Task requirements ▸ Of the lines in the material below, print only those from the one containing "A point and" to the one containing "clear plastic egg", ends included, exactly as written and without pictures.

Information shown ▸

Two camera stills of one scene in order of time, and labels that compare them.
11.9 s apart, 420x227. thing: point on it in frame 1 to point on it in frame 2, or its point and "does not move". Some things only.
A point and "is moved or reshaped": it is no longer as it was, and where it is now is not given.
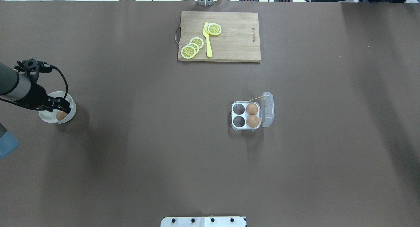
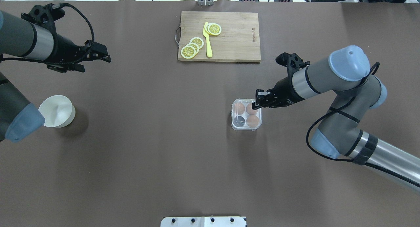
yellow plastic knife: [209, 51] does not move
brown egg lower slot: [252, 121] does not move
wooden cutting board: [238, 41] does not move
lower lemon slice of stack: [188, 52] does not move
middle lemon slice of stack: [194, 45] does not move
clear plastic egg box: [249, 115] is moved or reshaped
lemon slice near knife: [214, 29] does not move
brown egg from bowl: [60, 114] to [239, 108]
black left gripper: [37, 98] to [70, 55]
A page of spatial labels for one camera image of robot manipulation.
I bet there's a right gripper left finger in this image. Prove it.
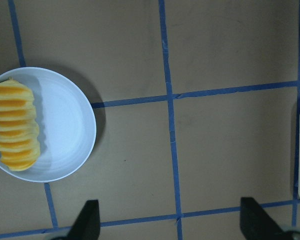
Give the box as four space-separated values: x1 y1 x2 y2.
50 199 101 240

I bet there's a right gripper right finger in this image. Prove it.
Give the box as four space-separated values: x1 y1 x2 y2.
239 197 300 240

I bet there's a blue plate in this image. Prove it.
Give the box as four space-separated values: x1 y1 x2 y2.
0 67 97 183

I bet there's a striped bread loaf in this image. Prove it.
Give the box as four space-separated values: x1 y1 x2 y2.
0 77 41 172

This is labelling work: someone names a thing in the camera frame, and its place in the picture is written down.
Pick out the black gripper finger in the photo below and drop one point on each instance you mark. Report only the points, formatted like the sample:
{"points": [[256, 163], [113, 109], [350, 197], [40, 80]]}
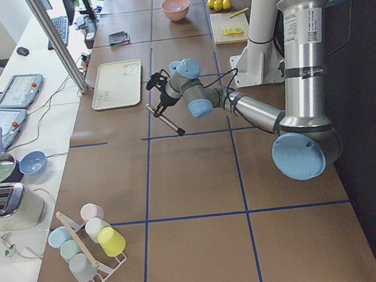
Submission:
{"points": [[161, 108], [156, 113]]}

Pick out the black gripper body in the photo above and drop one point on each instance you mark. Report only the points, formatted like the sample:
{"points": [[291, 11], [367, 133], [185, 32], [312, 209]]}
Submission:
{"points": [[165, 98]]}

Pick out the steel muddler black tip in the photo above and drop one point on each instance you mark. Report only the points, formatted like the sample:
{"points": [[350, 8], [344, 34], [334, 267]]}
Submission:
{"points": [[180, 131]]}

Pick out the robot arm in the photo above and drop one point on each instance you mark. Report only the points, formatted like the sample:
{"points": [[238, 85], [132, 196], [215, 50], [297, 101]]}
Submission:
{"points": [[285, 43]]}

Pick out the pink bowl of ice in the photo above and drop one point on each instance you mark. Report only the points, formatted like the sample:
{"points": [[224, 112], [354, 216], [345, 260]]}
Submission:
{"points": [[175, 10]]}

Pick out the light blue plastic cup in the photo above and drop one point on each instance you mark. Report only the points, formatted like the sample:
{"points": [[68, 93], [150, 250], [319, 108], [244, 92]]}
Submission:
{"points": [[174, 66]]}

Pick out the pink cup on rack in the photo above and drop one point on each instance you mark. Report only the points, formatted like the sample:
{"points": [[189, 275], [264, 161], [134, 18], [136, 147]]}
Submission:
{"points": [[89, 211]]}

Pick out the white cup on rack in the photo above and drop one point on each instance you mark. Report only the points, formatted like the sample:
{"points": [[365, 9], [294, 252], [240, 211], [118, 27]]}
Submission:
{"points": [[93, 226]]}

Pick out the yellow cup on rack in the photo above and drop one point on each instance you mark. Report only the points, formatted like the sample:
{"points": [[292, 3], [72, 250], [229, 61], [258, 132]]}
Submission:
{"points": [[111, 241]]}

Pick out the blue cup on rack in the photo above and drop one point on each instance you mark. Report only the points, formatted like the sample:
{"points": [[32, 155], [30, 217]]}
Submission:
{"points": [[58, 237]]}

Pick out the green cup on rack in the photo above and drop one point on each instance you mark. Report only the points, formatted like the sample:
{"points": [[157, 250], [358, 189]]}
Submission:
{"points": [[69, 249]]}

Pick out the white cup rack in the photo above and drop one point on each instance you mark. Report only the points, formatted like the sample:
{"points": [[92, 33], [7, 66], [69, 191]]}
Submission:
{"points": [[104, 271]]}

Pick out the grey cup on rack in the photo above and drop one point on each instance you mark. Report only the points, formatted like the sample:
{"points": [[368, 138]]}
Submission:
{"points": [[81, 268]]}

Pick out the cream bear tray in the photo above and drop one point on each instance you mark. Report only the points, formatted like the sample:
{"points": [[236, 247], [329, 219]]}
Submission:
{"points": [[117, 85]]}

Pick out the grey folded cloth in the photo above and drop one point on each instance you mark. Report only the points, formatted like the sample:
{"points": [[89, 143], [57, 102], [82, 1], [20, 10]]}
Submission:
{"points": [[121, 37]]}

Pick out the yellow lemon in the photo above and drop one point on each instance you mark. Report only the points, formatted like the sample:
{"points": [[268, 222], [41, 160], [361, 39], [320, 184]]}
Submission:
{"points": [[227, 4], [218, 5], [211, 4]]}

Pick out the wooden cutting board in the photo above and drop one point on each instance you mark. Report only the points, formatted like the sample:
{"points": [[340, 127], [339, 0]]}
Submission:
{"points": [[222, 21]]}

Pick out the lemon slices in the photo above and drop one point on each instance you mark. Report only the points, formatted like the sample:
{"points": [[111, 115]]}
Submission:
{"points": [[232, 31]]}

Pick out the yellow plastic knife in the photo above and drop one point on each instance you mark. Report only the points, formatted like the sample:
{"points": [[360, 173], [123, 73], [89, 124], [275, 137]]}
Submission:
{"points": [[234, 14]]}

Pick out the black keyboard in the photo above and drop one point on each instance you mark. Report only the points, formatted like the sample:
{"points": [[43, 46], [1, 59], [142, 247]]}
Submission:
{"points": [[61, 25]]}

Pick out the blue bowl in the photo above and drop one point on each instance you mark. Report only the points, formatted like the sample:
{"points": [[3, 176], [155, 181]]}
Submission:
{"points": [[33, 163]]}

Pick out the teach pendant far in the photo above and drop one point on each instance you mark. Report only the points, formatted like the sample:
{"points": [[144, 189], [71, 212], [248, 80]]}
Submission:
{"points": [[21, 91]]}

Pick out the black computer mouse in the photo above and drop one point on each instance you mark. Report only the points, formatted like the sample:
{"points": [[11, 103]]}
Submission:
{"points": [[22, 51]]}

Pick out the blue saucepan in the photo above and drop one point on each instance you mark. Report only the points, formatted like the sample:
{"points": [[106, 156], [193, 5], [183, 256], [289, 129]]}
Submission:
{"points": [[9, 165]]}

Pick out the cream toaster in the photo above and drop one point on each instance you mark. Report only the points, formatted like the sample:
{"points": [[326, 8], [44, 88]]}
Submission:
{"points": [[20, 207]]}

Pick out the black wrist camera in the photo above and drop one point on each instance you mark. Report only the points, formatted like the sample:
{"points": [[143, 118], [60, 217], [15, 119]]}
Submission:
{"points": [[158, 80]]}

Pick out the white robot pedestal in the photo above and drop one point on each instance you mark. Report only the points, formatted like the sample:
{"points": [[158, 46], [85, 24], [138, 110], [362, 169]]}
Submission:
{"points": [[258, 63]]}

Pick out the aluminium frame post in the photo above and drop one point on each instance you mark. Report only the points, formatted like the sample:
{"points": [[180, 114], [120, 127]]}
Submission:
{"points": [[41, 15]]}

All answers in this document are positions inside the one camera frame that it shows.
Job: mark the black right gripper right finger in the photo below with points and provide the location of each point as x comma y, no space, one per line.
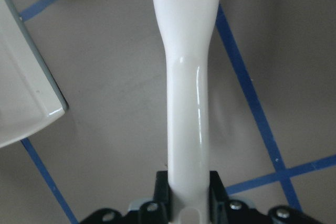
223,209

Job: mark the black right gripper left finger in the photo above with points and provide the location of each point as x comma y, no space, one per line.
156,210

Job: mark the white plastic dustpan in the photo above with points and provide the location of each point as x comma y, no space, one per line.
30,98

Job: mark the white hand brush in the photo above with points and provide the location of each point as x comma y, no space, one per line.
186,28

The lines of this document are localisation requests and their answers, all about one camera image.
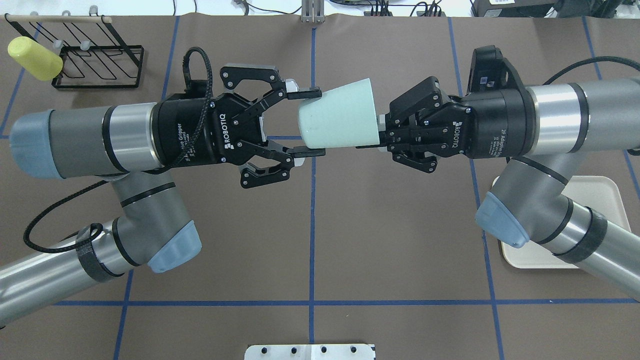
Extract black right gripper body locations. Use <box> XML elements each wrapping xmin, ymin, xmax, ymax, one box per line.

Answer space ▸
A point and "is moved or reshaped": it is no longer as it was, and where it is now is not given.
yellow plastic knife: [209, 51] does not move
brown egg lower slot: [252, 121] does not move
wooden cutting board: [238, 41] does not move
lower lemon slice of stack: [188, 52] does not move
middle lemon slice of stack: [194, 45] does not move
clear plastic egg box: [249, 115] is moved or reshaped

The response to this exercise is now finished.